EXERCISE BRIEF:
What is needed is an exact copy of all the entries below.

-*-*-

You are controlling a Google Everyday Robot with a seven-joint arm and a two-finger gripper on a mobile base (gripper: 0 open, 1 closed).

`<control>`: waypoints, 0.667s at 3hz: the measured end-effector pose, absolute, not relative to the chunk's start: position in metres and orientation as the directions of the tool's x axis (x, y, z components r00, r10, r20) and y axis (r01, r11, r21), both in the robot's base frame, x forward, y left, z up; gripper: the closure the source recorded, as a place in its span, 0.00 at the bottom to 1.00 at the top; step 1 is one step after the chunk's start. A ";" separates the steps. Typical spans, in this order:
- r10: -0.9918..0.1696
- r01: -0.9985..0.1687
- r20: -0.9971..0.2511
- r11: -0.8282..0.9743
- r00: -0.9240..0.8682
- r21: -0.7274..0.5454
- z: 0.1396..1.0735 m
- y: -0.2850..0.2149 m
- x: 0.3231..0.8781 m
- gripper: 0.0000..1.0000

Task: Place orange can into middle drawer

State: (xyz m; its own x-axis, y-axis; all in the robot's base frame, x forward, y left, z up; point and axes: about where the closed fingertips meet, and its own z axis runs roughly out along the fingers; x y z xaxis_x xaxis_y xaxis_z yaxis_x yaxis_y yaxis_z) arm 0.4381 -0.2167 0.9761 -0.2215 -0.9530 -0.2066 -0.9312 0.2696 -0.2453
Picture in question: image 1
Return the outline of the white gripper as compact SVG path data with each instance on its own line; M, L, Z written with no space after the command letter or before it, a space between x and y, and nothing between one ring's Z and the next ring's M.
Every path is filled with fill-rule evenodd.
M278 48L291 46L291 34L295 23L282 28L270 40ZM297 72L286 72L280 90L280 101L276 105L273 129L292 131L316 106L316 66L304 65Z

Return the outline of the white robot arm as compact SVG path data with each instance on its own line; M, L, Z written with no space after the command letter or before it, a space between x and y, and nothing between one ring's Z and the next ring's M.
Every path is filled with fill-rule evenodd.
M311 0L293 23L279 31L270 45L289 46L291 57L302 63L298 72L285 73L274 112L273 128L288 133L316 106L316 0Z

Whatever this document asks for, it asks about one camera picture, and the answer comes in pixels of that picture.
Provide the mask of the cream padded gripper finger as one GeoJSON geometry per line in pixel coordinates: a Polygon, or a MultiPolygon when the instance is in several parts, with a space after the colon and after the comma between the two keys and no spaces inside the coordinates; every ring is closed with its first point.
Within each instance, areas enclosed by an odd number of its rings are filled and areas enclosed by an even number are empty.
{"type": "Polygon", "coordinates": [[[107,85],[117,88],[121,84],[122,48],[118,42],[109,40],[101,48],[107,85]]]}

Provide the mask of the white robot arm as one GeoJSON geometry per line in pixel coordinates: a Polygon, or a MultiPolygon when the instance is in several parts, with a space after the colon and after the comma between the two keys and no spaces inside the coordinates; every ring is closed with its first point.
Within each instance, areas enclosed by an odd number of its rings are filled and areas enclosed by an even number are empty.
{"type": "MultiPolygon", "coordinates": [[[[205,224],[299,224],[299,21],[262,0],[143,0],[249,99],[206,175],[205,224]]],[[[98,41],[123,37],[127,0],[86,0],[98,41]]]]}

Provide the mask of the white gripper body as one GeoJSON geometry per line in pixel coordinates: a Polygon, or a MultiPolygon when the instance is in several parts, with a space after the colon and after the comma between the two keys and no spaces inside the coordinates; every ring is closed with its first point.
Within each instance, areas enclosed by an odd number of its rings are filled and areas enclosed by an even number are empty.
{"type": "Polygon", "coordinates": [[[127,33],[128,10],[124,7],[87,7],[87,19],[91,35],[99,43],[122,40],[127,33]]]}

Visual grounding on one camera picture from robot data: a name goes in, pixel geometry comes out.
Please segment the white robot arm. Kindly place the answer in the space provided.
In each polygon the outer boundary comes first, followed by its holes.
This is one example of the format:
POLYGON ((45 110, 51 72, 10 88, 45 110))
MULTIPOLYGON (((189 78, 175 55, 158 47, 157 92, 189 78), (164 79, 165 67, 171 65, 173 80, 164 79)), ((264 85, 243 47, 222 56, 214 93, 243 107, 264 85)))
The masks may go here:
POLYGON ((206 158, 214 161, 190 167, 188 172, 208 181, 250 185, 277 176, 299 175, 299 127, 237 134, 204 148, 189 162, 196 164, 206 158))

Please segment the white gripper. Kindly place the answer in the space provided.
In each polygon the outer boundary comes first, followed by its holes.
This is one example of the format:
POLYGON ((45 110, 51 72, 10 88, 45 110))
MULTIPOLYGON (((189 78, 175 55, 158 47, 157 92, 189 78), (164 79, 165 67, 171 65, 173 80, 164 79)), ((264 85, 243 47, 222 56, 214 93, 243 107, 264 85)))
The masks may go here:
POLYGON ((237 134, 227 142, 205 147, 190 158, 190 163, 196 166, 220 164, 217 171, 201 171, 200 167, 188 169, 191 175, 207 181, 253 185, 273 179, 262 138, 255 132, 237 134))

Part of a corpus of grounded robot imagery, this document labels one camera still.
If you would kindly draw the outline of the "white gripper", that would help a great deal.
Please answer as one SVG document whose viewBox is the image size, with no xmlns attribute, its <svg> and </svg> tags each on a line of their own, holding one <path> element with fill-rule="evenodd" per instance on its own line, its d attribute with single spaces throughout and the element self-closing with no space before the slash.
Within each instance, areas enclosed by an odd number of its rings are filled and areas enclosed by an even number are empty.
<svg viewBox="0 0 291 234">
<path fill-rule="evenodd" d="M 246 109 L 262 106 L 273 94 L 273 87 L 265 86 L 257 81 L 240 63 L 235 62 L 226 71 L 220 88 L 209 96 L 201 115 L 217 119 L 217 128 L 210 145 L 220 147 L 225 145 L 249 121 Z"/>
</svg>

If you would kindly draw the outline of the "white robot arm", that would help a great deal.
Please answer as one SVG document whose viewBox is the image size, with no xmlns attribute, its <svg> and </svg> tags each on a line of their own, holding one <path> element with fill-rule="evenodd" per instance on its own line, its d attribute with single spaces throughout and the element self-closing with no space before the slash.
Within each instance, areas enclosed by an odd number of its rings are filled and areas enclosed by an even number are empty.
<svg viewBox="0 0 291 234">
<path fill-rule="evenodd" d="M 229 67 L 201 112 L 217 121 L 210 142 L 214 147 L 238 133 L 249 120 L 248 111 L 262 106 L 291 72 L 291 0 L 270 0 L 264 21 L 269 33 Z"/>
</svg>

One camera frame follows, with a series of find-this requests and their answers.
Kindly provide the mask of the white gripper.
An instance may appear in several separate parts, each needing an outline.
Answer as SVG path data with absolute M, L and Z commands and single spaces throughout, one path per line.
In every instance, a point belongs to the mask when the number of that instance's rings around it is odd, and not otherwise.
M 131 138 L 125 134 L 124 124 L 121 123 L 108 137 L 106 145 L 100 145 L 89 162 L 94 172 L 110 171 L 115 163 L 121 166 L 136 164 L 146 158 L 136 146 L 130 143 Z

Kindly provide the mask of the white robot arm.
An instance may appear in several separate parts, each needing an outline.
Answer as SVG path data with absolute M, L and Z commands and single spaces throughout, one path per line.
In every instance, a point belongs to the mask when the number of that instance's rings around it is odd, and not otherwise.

-*-*-

RESULT BELOW:
You are controlling a Google Everyday Robot with a seven-joint arm and a two-finger gripper on a mobile base (gripper: 0 open, 1 closed).

`<control>`: waypoints, 0.667s at 3hz: the measured end-effector pose, absolute, not relative to the chunk's start: position in metres and orientation as the directions of the tool's x axis (x, y, z components r00, r10, r20) and y axis (r01, r11, r21), both in the robot's base frame, x forward, y left, z up; gripper: the closure the source recorded, as a place in its span, 0.00 at the bottom to 1.00 at the top; step 1 is one step after the chunk's start. A ";" separates the steps. Typical spans, in this order:
- r10: -0.9918..0.1696
- r01: -0.9985..0.1687
- r20: -0.9971..0.2511
- r11: -0.8282..0.9743
- r00: -0.9240..0.8682
- r21: -0.7274..0.5454
- z: 0.1396..1.0735 m
- y: -0.2850..0.2149 m
- x: 0.3231..0.8781 m
- gripper: 0.0000..1.0000

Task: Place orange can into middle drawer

State: (xyz m; its own x-axis, y-axis; all in the robot's base frame, x forward, y left, z up; point and axes: about where the closed fingertips meet, and its own z axis runs roughly out along the fingers; x y z xaxis_x xaxis_y xaxis_z yaxis_x yaxis_y yaxis_z) arm 0.4381 -0.2167 0.9761 -0.2215 -0.9530 -0.2066 -0.9312 0.2696 -0.2453
Picture in question: image 1
Return the outline of the white gripper as compact SVG path data with each instance on its own line; M, L, Z written with no space after the command letter or before it, a space between x and y, and nothing between one ring's Z and the next ring's M.
Every path is filled with fill-rule evenodd.
M278 48L291 46L291 34L295 23L282 28L270 40ZM297 72L286 72L280 90L280 101L276 105L273 129L292 131L316 106L316 66L304 65Z

Return the outline of the white robot arm as compact SVG path data with each instance on its own line; M, L, Z written with no space after the command letter or before it, a space between x and y, and nothing between one ring's Z and the next ring's M.
Every path is filled with fill-rule evenodd.
M311 0L293 23L279 31L270 45L289 46L291 57L302 63L298 72L285 73L274 112L273 128L288 133L316 106L316 0Z

Whatever this document asks for, it asks about one camera picture, and the answer comes in pixels of that picture.
Provide the mask of the cream padded gripper finger as one GeoJSON geometry per line in pixel coordinates: a Polygon, or a MultiPolygon when the instance is in several parts, with a space after the colon and after the comma between the two keys and no spaces inside the coordinates; every ring is closed with its first point.
Within each instance, areas enclosed by an odd number of its rings are filled and areas enclosed by an even number are empty.
{"type": "Polygon", "coordinates": [[[107,85],[117,88],[121,84],[122,48],[118,42],[109,40],[101,48],[107,85]]]}

Provide the mask of the white robot arm as one GeoJSON geometry per line in pixel coordinates: a Polygon, or a MultiPolygon when the instance is in several parts, with a space after the colon and after the comma between the two keys and no spaces inside the coordinates; every ring is closed with its first point.
Within each instance, areas enclosed by an odd number of its rings are filled and areas enclosed by an even number are empty.
{"type": "MultiPolygon", "coordinates": [[[[205,224],[299,224],[299,21],[262,0],[143,0],[249,99],[206,175],[205,224]]],[[[98,41],[123,37],[127,0],[86,0],[98,41]]]]}

Provide the mask of the white gripper body as one GeoJSON geometry per line in pixel coordinates: a Polygon, or a MultiPolygon when the instance is in several parts, with a space after the colon and after the comma between the two keys and no spaces inside the coordinates; every ring is closed with its first point.
Within each instance, areas enclosed by an odd number of its rings are filled and areas enclosed by an even number are empty.
{"type": "Polygon", "coordinates": [[[127,33],[128,10],[124,7],[87,7],[87,19],[91,35],[99,43],[122,40],[127,33]]]}

Visual grounding on one camera picture from robot data: a name goes in, pixel geometry comes out.
Please segment the white robot arm. Kindly place the answer in the space provided.
In each polygon the outer boundary comes first, followed by its holes.
This is one example of the format:
POLYGON ((45 110, 51 72, 10 88, 45 110))
MULTIPOLYGON (((189 78, 175 55, 158 47, 157 92, 189 78), (164 79, 165 67, 171 65, 173 80, 164 79)), ((264 85, 243 47, 222 56, 214 93, 243 107, 264 85)))
The masks may go here:
POLYGON ((206 158, 214 161, 190 167, 188 172, 208 181, 250 185, 277 176, 299 175, 299 127, 237 134, 204 148, 189 162, 196 164, 206 158))

Please segment the white gripper. Kindly place the answer in the space provided.
In each polygon the outer boundary comes first, followed by its holes.
This is one example of the format:
POLYGON ((45 110, 51 72, 10 88, 45 110))
MULTIPOLYGON (((189 78, 175 55, 158 47, 157 92, 189 78), (164 79, 165 67, 171 65, 173 80, 164 79)), ((264 85, 243 47, 222 56, 214 93, 243 107, 264 85)))
The masks may go here:
POLYGON ((237 134, 227 142, 205 147, 190 158, 190 163, 196 166, 220 164, 217 171, 201 171, 200 167, 188 169, 191 175, 207 181, 253 185, 273 179, 262 138, 255 132, 237 134))

Part of a corpus of grounded robot imagery, this document labels one camera still.
If you would kindly draw the outline of the "white gripper", that would help a great deal.
Please answer as one SVG document whose viewBox is the image size, with no xmlns attribute, its <svg> and </svg> tags each on a line of their own, holding one <path> element with fill-rule="evenodd" per instance on its own line, its d attribute with single spaces throughout and the element self-closing with no space before the slash.
Within each instance, areas enclosed by an odd number of its rings are filled and areas enclosed by an even number are empty.
<svg viewBox="0 0 291 234">
<path fill-rule="evenodd" d="M 246 109 L 262 106 L 273 94 L 273 87 L 265 86 L 257 81 L 240 63 L 235 62 L 226 71 L 220 88 L 209 96 L 201 115 L 217 119 L 217 128 L 210 145 L 220 147 L 225 145 L 249 121 Z"/>
</svg>

If you would kindly draw the outline of the "white robot arm", that would help a great deal.
Please answer as one SVG document whose viewBox is the image size, with no xmlns attribute, its <svg> and </svg> tags each on a line of their own, holding one <path> element with fill-rule="evenodd" per instance on its own line, its d attribute with single spaces throughout and the element self-closing with no space before the slash.
Within each instance, areas enclosed by an odd number of its rings are filled and areas enclosed by an even number are empty.
<svg viewBox="0 0 291 234">
<path fill-rule="evenodd" d="M 229 67 L 201 112 L 217 121 L 210 142 L 214 147 L 238 133 L 249 120 L 248 111 L 262 106 L 291 72 L 291 0 L 270 0 L 264 21 L 269 33 Z"/>
</svg>

One camera frame follows, with a series of find-this requests and their answers.
Kindly provide the mask of the white gripper.
An instance may appear in several separate parts, each needing an outline.
Answer as SVG path data with absolute M, L and Z commands and single spaces throughout, one path per line.
In every instance, a point belongs to the mask when the number of that instance's rings around it is odd, and not otherwise.
M 131 138 L 125 134 L 124 124 L 121 123 L 108 137 L 106 145 L 100 145 L 89 162 L 94 172 L 110 171 L 115 163 L 121 166 L 136 164 L 146 158 L 136 146 L 130 143 Z

Kindly provide the mask of the white robot arm.
An instance may appear in several separate parts, each needing an outline.
Answer as SVG path data with absolute M, L and Z commands and single spaces throughout, one path per line.
In every instance, a point belongs to the mask when the number of that instance's rings around it is odd, and not otherwise.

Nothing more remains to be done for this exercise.